Carter Goodwin Woodson was born 1875, founder of the Study of Negro Life and History. It is through Dr. Woodson’s efforts that Black History month is established, 1926. Dr. Woodson, historian, author, and journalist, was born in New Canton, Virginia. Through self-instruction, Woodson mastered the fundamentals of common school subjects by the age of 17 and graduated from high school at the age of 22. He then earned his Bachelor of Literature degree from Berea College in 1903, his Master of Arts degree from the University of Chicago in 1908, and his Ph.D. in history from Harvard University in 1912.
In 1915, he co-founded the Association for the Study of Negro Life and History and published his first book, “The Education of the Negro Prior to 1861.” Other books that he authored include “The History of the Negro Church” (1922) and “The Mis-Education of the Negro” (1933).

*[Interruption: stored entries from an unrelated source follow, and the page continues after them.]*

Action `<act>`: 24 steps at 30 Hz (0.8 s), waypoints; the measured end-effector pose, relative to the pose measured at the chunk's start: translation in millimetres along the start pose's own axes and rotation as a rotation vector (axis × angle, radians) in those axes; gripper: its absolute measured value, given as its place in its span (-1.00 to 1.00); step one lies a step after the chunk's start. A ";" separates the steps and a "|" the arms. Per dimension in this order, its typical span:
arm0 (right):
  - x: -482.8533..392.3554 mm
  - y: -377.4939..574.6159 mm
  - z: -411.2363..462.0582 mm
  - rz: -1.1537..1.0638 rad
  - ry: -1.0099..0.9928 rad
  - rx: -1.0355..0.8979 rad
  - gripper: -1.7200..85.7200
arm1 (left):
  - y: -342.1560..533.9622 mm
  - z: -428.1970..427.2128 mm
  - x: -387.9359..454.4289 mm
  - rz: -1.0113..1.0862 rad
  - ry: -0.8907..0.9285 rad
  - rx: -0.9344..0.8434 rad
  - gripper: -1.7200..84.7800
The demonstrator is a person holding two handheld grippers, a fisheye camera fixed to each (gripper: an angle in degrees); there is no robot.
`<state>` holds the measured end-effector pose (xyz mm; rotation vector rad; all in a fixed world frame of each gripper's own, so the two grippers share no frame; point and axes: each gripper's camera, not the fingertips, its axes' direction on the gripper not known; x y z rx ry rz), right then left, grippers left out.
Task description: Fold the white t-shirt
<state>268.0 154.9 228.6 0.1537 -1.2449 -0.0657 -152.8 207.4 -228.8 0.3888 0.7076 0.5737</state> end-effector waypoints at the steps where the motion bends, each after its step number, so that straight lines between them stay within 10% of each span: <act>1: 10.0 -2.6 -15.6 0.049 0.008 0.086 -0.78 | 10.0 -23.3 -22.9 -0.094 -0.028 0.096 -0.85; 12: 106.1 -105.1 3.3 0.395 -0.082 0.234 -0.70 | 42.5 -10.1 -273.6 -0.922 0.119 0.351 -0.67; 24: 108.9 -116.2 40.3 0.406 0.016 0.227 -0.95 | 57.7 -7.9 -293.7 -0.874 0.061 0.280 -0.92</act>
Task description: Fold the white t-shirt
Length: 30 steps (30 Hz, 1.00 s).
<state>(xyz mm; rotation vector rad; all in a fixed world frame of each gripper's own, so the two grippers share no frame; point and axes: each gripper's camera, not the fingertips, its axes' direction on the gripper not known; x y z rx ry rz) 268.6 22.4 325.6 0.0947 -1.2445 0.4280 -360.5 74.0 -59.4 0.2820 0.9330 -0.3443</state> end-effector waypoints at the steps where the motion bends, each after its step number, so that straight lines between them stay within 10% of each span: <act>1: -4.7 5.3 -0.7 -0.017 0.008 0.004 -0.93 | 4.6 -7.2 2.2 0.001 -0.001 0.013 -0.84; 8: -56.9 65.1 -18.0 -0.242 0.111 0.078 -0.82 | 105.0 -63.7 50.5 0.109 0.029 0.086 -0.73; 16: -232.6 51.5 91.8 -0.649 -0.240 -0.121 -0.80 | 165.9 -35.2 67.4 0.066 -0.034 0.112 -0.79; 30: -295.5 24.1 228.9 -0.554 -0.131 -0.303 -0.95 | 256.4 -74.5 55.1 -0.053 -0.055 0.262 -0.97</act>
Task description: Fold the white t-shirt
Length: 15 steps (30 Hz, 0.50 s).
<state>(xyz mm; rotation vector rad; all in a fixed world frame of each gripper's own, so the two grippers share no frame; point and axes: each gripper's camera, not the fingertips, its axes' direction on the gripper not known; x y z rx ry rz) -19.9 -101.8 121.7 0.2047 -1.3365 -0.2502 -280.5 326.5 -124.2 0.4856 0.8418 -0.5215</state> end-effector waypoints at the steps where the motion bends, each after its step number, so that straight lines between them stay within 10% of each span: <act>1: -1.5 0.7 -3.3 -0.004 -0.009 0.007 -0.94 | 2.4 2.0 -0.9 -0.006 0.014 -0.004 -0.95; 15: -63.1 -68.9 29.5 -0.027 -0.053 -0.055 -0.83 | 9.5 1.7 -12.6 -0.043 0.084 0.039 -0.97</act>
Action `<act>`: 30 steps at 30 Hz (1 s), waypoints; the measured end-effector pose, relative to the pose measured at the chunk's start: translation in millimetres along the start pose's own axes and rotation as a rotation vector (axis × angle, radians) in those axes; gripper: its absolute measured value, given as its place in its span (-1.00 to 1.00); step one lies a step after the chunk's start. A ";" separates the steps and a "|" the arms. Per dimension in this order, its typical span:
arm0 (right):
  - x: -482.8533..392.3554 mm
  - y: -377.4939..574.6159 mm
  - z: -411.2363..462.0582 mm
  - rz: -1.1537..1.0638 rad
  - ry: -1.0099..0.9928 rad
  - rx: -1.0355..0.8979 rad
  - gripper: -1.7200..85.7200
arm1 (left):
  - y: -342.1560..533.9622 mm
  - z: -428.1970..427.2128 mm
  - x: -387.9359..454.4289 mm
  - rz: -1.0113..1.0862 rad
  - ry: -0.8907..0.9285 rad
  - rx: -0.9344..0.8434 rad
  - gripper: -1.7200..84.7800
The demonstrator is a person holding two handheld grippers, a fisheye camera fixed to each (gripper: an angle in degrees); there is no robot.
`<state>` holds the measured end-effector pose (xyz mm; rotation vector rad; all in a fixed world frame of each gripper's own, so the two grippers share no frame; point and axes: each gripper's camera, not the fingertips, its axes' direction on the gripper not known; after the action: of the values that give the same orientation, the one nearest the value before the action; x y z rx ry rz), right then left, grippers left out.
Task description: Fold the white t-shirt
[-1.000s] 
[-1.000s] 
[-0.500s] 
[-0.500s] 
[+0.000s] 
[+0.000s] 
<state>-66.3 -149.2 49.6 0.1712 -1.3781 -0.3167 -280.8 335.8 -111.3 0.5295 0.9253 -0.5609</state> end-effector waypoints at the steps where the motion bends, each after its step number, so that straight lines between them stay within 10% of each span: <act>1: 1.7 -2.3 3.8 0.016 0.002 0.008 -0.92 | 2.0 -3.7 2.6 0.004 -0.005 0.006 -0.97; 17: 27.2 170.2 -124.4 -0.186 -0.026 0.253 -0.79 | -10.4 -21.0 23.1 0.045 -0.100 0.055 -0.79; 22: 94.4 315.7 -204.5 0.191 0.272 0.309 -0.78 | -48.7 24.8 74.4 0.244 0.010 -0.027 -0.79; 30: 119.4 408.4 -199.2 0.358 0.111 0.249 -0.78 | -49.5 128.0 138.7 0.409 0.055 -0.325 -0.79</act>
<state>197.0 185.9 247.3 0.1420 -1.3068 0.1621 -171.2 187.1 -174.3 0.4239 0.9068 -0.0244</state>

In 1916, Woodson began publication of “Journal of Negro History” which was renamed “Journal of African American History” in 2002 and in 1920 founded the Associated Publishers, the oldest African American publishing company in the United States.
In 1926, Woodson single-handedly pioneered the celebration of Negro History Week which we now refer to as Black History Month. That same year, he was awarded the NAACP Spingarn Medal. Woodson died April 3, 1950 and his Washington D.C. home has been designated the Carter G. Woodson Home National Historic Site. Also, many schools around the country are named in his honor. His biographies, “Carter G. Woodson: The Father of Black History” and “Carter G. Woodson: A Life in Black History,” were published in 1991 and 1993, respectively. Woodson’s name is enshrined in the Ring of Genealogy at the Charles H. Wright Museum of African American History in Detroit, Michigan.